Task objective >>
Where a line looks odd, keep it as it is and transcribe all the material.

Data segment >>
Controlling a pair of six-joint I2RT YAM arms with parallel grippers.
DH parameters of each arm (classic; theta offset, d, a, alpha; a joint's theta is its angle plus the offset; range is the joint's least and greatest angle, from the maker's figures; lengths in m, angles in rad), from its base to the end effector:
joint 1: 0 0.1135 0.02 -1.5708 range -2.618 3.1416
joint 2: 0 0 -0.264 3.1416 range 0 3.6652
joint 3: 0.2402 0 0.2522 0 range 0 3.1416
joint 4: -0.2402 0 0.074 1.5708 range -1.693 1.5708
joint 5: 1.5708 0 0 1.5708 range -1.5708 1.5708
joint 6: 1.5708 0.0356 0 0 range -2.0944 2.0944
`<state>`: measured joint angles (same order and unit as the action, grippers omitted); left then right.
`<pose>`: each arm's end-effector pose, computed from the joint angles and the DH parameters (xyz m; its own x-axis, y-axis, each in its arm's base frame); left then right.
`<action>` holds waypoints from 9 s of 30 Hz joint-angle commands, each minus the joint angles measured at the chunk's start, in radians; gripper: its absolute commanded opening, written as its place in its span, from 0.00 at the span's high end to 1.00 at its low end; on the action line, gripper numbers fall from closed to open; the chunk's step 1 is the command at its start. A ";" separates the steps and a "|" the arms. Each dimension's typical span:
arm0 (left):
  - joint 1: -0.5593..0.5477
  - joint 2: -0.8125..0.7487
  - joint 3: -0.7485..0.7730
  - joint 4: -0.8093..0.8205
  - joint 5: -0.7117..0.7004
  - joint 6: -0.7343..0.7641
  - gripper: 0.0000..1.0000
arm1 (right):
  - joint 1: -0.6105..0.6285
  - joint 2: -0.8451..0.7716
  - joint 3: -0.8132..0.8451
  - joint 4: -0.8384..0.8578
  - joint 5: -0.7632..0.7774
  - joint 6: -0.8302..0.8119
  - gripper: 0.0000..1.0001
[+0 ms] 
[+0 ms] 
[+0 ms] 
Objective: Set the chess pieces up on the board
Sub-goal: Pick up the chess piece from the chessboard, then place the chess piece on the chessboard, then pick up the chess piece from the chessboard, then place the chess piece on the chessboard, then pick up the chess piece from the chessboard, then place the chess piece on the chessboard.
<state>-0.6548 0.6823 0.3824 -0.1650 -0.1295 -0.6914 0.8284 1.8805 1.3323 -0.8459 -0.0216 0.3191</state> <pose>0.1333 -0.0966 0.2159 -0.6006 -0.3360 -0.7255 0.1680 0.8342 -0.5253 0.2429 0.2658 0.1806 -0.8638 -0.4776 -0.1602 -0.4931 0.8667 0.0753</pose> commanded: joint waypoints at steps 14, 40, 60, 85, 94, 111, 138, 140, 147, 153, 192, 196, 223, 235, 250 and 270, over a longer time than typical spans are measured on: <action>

Result >>
Controlling a pair of six-joint I2RT YAM arms with parallel grippers.
DH parameters of each arm (classic; theta offset, d, a, alpha; a joint's theta is its angle plus the offset; range is the joint's least and greatest angle, from the maker's figures; lengths in m, angles in rad), from its base to the end effector:
joint 1: 0 0.1135 0.02 -1.5708 range -2.618 3.1416
joint 2: 0 0 -0.264 3.1416 range 0 3.6652
joint 3: 0.2402 0 0.2522 0 range 0 3.1416
joint 4: -0.2402 0 0.074 1.5708 range -1.693 1.5708
joint 5: 1.5708 0 0 1.5708 range -1.5708 1.5708
joint 6: 1.5708 0.0356 0 0 range -2.0944 2.0944
`<state>`: measured joint angles (same order and unit as the action, grippers omitted); left then right.
`<pose>`: each arm's end-effector pose, computed from the joint angles and the DH parameters (xyz m; its own x-axis, y-axis, each in its arm's base frame); left then right.
`<action>` holds waypoints from 9 s of 30 Hz joint-angle commands, each minus the joint angles measured at the chunk's start, in radians; gripper: its absolute commanded opening, written as its place in its span, from 0.00 at the span's high end to 1.00 at its low end; on the action line, gripper numbers fall from closed to open; the chunk's step 1 is the command at its start. A ";" separates the steps and a "|" the arms. Each dimension's typical span:
arm0 (left):
  - joint 1: -0.5593..0.5477
  - joint 2: -0.8125..0.7487
  - joint 3: -0.7485..0.7730
  - joint 4: -0.8093..0.8205
  - joint 5: -0.7117..0.7004
  - joint 6: -0.7343..0.7641
  - gripper: 0.0000..1.0000
arm1 (right):
  - joint 1: -0.6105..0.6285
  - joint 2: -0.8451..0.7716
  - joint 3: -0.8132..0.8451
  - joint 4: -0.8384..0.8578
  - joint 5: -0.7632..0.7774
  - joint 6: -0.8302..0.8119
  - gripper: 0.0000..1.0001
[+0 ms] 
[+0 ms] 
[+0 ms] 
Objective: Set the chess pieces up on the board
Sub-goal: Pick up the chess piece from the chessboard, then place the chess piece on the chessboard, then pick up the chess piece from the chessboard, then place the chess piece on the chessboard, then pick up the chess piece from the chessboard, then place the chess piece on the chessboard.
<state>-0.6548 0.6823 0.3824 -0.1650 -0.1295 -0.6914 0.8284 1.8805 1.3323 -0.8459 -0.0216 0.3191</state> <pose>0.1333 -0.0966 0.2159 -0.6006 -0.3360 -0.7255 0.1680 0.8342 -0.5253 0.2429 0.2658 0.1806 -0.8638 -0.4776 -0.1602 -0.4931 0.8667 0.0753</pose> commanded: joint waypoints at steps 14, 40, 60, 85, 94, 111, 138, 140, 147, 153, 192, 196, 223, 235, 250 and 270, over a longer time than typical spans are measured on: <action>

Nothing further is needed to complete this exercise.